«C'est l'investissement le plus important de l'histoire du groupe», a expliqué le directeur général de Sanofi Aventis, Christopher Viehbacher, lors de la pose de la première pierre de la nouvelle usine de production de vaccins à Neuville-sur-Saône, le 12mai dernier. La construction de l'usine devrait prendre 4 à 5 ans et permettre, dès 2013, la production de 100millions de doses de vaccins par an.

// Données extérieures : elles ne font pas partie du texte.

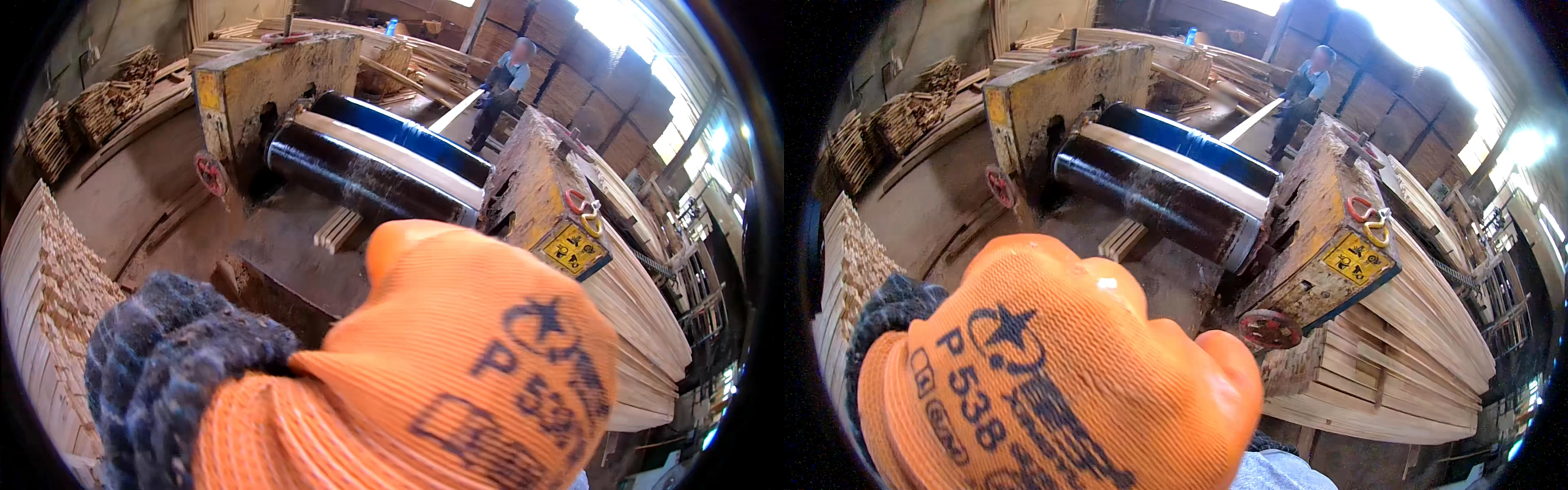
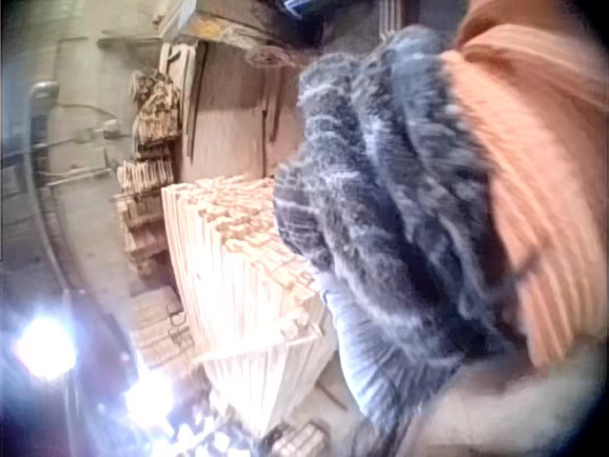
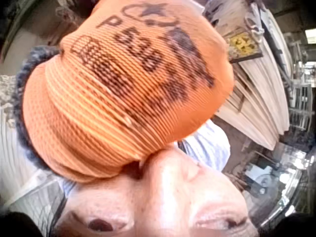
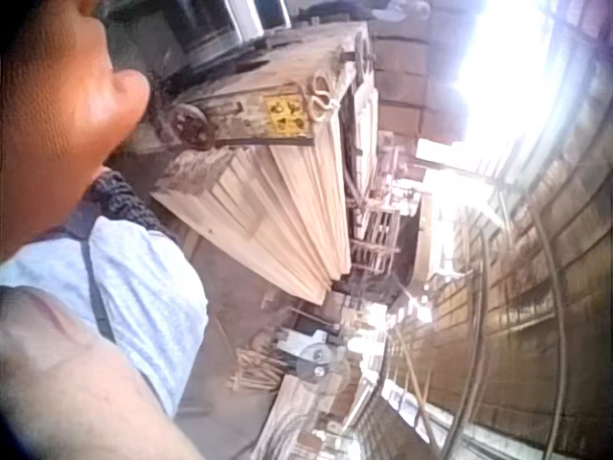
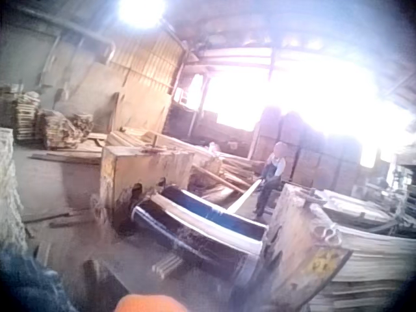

Avec cet investissement colossal de 350M€, Sanofi Aventis fait un pari de taille car le vaccin contre la dengue est seulement en phase de test. «Nous estimons à 70% les chances de voir le vaccin aboutir, mais il faut faire l'investissement dès maintenant pour être prêt lorsque les recherches seront terminées, poursuit Christopher Viehbacher. Dans le cas où la recherche mènerait à une impasse, nous aurons à Neuville un beau monument, c'est le risque de notre métier.» En effet, en raison des techniques très spécifiques de la production de ce vaccin, «seul 50% du matériel de l'usine de Neuville pourront être réemployés», affirme le docteur Elias Zerhouni, conseiller scientifique et technique auprès de Sanofi Aventis. Il faudrait alors réaliser de nouveaux investissements très lourds pour transformer l'outil de production.
Enjeu de santé publique
«Cet investissement illustre l'engagement de Sanofi Aventis pour la santé des populations», a souligné le directeur général de Sanofi Aventis. La dengue touche 230millions de personnes par an dans le monde et menace près de la moitié de la population du globe située sous les tropiques. Elle provoque de fortes fièvres, une déshydratation et des vomissements. Par conséquent, elle pèse lourdement sur les systèmes médicaux des pays tropicaux. Jusqu'à maintenant, la dengue n'a pas de traitements curatifs dédiés. Avec le réchauffement climatique, cette grippe tropicale transmise par les moustiques s'étend vers les pôles, touchant notamment de plus en plus de personnes au Mexique et au sud des États-Unis.
Potentiel de 1 Md€ par an
Un futur ?blockbuster??
À cette question, le directeur général Christopher Viehbacher répond sans hésiter: «Oui, c'est possible», et évoque un chiffre d'affaires potentiel de «1 Md€ par an» grâce à ce nouveau vaccin. À terme, il pourrait représenter le quart du résultat de Sanofi Pasteur, la filiale spécialisée dans la fabrication des vaccins, qui a réalisé un chiffre d'affaires de 2,8Md€ en 2008. Pourtant, les syndicats de Sanofi Pasteur à Neuville-sur-Saône, réunis en intersyndicale, sont inquiets. La stratégie de Sanofi Pasteur consiste à se développer dans les vaccins au détriment de la chimie pharmaceutique, la spécialité des unités de Neuville. Les syndicats craignent donc la suppression de 500 postes sur le site d'ici à 2015 dans les unités de chimie qui ne serait que partiellement compensée par la création de 200 emplois dans l'usine de vaccins contre la dengue. Le site emploie actuellement 750 personnes. En 2007-2008, un plan de sauvegarde de l'emploi avait entraîné la suppression de 118 postes.
Le leader mondial des vaccins a lancé la construction d'une nouvelle usine de production de vaccins contre la dengue à Neuville-sur-Saône, alors même que les recherches n'ont pas encore abouti.